The State of Texas was initially represented by the Harris County District Attorney, who with the Court's permission had the support of a committee of prominent Democratic and former Confederate attorneys, including former Texas Supreme Court Chief Justice George F. Moore, Alexander W. Terrell, Charles S. West, and William M. Walton. The State moved to dismiss the case, alleging that the Sheriff had hired Rodriguez and faked the charges and his arrest for the purposes of seeking immediate review of the constitutionality of the election law from the Supreme Court. Some of the prominent Democratic attorneys threatened the judges with impeachment. The Court, in a preliminary decision by Judge John David McAdoo, denied the motion to dismiss. The Harris County District Attorney then resigned, stating that he had no evidence upon which to proceed with a criminal case against Rodriguez; the Court appointed the Travis County District Attorney to represent the State in his place.

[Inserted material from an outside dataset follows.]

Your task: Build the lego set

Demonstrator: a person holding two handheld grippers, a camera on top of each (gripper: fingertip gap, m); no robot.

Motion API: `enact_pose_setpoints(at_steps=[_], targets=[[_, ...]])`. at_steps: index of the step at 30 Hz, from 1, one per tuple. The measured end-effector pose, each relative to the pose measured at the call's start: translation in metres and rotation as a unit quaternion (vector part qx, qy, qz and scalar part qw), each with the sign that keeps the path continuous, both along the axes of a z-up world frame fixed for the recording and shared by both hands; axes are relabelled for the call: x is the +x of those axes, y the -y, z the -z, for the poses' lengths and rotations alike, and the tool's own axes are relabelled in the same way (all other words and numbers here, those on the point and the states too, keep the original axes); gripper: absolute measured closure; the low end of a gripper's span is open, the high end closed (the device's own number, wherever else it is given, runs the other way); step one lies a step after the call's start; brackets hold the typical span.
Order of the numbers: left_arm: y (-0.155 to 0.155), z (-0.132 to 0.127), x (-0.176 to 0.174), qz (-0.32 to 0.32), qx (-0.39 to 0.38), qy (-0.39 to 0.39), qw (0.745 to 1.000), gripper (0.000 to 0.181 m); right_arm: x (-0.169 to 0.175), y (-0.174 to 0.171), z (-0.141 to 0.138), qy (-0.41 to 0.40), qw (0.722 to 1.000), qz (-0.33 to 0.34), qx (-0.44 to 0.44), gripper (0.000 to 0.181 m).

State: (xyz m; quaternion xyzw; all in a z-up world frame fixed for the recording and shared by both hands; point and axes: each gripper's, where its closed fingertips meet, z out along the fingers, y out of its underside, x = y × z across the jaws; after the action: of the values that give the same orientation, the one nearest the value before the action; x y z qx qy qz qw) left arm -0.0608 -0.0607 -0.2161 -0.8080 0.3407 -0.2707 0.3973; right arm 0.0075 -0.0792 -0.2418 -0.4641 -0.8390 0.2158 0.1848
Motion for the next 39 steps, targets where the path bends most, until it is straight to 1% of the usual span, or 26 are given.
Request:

The Court then proceeded to trial on the matter. Rodriguez and his attorneys sought to prove that there was probable cause to believe that he was guilty of the crime of voting twice, while the State and its allies argued that Rodriguez had not voted twice and that the case was a sham, causing Judge McAdoo to call the case "a curious one". In their opening and closing arguments, the State maintained that the writ should be denied because the case was a sham, and further argued that the case should be remanded to the Harris County court, that the Court should not use a habeas trial to decide a constitutional question, and that the validity of the election of coordinate branches of government was a political question that the Court lacked authority to adjudicate. Hamilton argued that there was probable cause to believe that Rodriguez had voted twice, but that his arrest was unlawful because the election law itself was invalid under the Constitution, which provided that the Legislature could change only the place of elections. In response to the State, he argued that the court had merely been called upon to decide whether the electoral process, rather than the election, was valid.

== Decision ==
After again dismissing the State's jurisdictional arguments, the Texas Supreme Court in a unanimous decision by Judge Moses B. Walker held that the Legislature had violated the Constitution when it limited elections to a single day and granted the writ. The Court relied, in part, on the placement of the semicolon in article III, section 6 of the Constitution, concluding that the phrase "until otherwise provided by law" only allowed the Legislature to change the location, but not the length, of elections.

== Aftermath ==
The Court's decision, which would have had the effect of invalidating the 1873 election, was never enforced. In early January 1874, Coke and his supporters gained access to the governor's offices on the second floor of the Capitol. The military unit organized to protect Davis instead supported Coke. Coke was inaugurated on January 15. Davis again sought President Grant's assistance, was again rejected, and resigned on January 19. Coke fired the members of the Supreme Court and selected five new justices to serve on the Court under a constitutional amendment that had passed in the recent election. As a result of the case, the Supreme Court under the 1869 Constitution came to be known as the "Semicolon Court".

== Analysis ==
Vasan Kesavan, an attorney, and the legal scholar Michael Stokes Paulsen concluded that the Court correctly interpreted the constitutional provision, and that the results of that interpretation were not so absurd or unjust to warrant looking past the Constitution's plain text. By contrast, the Texas Supreme Court Justice James R. Norvell and the lawyer George E. Shelley argued that the Constitution provided for four days to vote only because elections were to be held in the county seat; by changing the location of voting to local precincts, it was absurd to provide voters with four days to go to the polls.